=== Required work ===
Exactly the lines from the one holding "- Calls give" to the end of the listing, both ends included, make up the expected answer.

=== Data extract ===
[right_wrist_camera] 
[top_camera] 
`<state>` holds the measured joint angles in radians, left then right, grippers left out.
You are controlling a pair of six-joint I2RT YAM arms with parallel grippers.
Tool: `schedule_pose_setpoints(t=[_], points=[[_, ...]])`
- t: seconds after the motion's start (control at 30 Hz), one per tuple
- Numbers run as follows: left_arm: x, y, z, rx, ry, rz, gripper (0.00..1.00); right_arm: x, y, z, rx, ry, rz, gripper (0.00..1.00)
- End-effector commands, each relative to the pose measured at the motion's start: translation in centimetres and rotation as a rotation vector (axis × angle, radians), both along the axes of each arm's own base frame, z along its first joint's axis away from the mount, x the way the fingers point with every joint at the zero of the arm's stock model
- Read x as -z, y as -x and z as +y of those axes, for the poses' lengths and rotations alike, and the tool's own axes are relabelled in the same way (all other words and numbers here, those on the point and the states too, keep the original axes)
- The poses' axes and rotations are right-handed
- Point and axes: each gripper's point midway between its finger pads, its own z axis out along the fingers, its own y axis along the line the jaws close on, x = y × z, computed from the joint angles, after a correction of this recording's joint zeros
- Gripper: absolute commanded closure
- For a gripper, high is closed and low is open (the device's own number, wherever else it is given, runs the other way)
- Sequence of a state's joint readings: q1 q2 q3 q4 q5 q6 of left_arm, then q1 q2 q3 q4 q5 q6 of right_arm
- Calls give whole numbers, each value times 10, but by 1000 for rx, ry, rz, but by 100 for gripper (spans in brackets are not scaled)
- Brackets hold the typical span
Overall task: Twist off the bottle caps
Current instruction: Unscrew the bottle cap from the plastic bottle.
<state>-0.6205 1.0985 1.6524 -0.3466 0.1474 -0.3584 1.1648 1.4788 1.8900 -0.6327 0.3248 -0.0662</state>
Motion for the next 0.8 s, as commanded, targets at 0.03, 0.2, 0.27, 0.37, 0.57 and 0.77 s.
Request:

=== Task output ===
- Calls give whole numbers, each value times 10, but by 1000 for rx, ry, rz, but by 100 for gripper (spans in brackets are not scaled)
- Brackets hold the typical span
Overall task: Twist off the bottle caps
Current instruction: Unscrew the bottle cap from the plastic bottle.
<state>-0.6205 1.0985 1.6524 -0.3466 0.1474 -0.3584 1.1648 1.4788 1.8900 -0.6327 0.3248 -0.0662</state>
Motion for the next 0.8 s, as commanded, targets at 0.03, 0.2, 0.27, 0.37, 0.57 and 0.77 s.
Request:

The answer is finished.